Show every line below where "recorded" appears.

================================

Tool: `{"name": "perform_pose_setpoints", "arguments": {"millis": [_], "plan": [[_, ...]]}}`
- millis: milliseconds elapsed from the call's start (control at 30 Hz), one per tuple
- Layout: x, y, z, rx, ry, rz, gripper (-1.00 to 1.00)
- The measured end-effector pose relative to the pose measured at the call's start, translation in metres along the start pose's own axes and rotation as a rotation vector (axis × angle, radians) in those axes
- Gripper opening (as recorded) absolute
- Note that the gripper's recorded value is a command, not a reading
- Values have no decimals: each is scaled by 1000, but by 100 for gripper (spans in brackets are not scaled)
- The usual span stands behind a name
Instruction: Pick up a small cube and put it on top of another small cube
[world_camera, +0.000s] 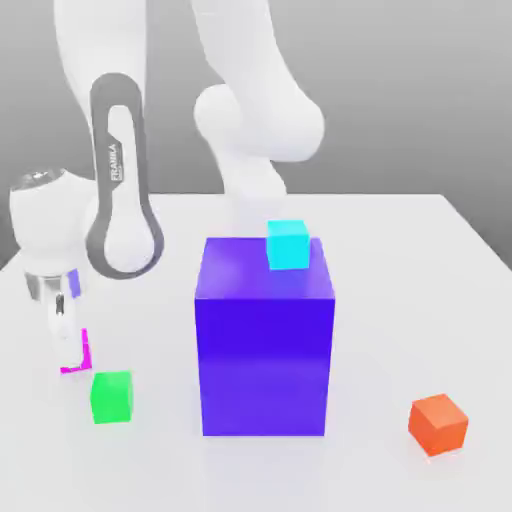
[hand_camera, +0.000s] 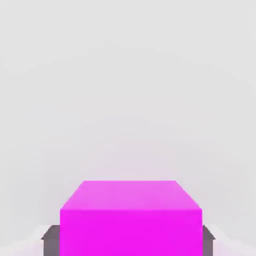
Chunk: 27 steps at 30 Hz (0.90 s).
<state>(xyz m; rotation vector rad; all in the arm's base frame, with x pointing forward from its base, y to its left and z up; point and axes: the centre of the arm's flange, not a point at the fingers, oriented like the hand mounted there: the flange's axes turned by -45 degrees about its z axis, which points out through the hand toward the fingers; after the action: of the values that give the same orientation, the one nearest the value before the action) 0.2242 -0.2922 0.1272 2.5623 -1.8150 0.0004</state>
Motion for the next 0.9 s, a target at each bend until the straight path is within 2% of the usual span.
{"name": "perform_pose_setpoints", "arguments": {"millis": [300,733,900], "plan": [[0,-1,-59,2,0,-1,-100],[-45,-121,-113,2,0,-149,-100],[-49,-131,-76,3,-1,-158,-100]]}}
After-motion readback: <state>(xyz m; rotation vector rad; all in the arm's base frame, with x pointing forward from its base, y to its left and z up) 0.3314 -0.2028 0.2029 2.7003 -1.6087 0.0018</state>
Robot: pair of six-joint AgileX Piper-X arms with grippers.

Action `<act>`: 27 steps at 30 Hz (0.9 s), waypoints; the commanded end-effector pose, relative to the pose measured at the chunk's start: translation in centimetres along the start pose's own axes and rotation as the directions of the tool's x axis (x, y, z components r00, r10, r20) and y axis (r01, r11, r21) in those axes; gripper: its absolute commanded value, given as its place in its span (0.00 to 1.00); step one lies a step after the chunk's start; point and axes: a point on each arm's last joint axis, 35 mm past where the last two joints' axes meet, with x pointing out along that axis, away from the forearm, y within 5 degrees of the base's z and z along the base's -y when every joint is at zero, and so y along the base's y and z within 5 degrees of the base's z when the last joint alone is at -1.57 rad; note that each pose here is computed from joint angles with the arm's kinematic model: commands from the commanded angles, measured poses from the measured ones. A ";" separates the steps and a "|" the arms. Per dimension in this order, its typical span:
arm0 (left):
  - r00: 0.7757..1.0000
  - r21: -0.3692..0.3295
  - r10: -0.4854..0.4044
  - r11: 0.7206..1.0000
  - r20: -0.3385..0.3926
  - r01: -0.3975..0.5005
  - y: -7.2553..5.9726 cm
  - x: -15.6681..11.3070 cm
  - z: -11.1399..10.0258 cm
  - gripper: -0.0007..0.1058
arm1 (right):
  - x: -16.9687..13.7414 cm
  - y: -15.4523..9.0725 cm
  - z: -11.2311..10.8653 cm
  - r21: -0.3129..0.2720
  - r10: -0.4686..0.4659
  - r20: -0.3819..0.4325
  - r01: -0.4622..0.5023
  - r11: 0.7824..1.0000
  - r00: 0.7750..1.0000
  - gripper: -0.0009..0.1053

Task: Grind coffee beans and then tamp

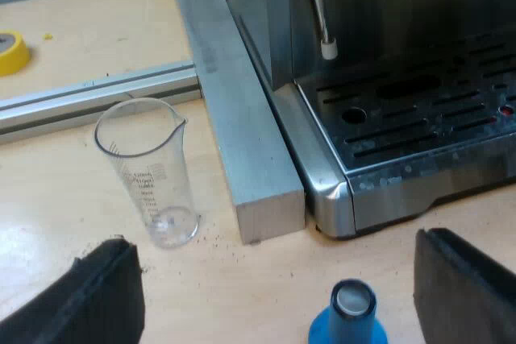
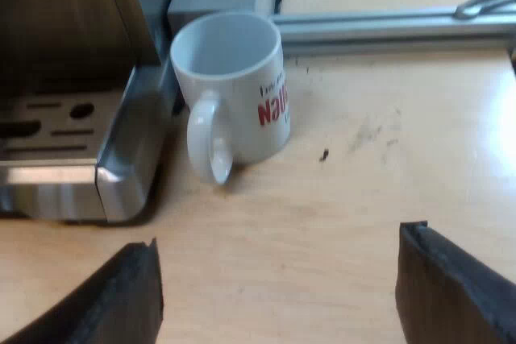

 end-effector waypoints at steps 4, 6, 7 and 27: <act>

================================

• EXPECTED ANSWER:
- Gripper opening (as recorded) absolute
- Note that the gripper's recorded value is a command, not a reading

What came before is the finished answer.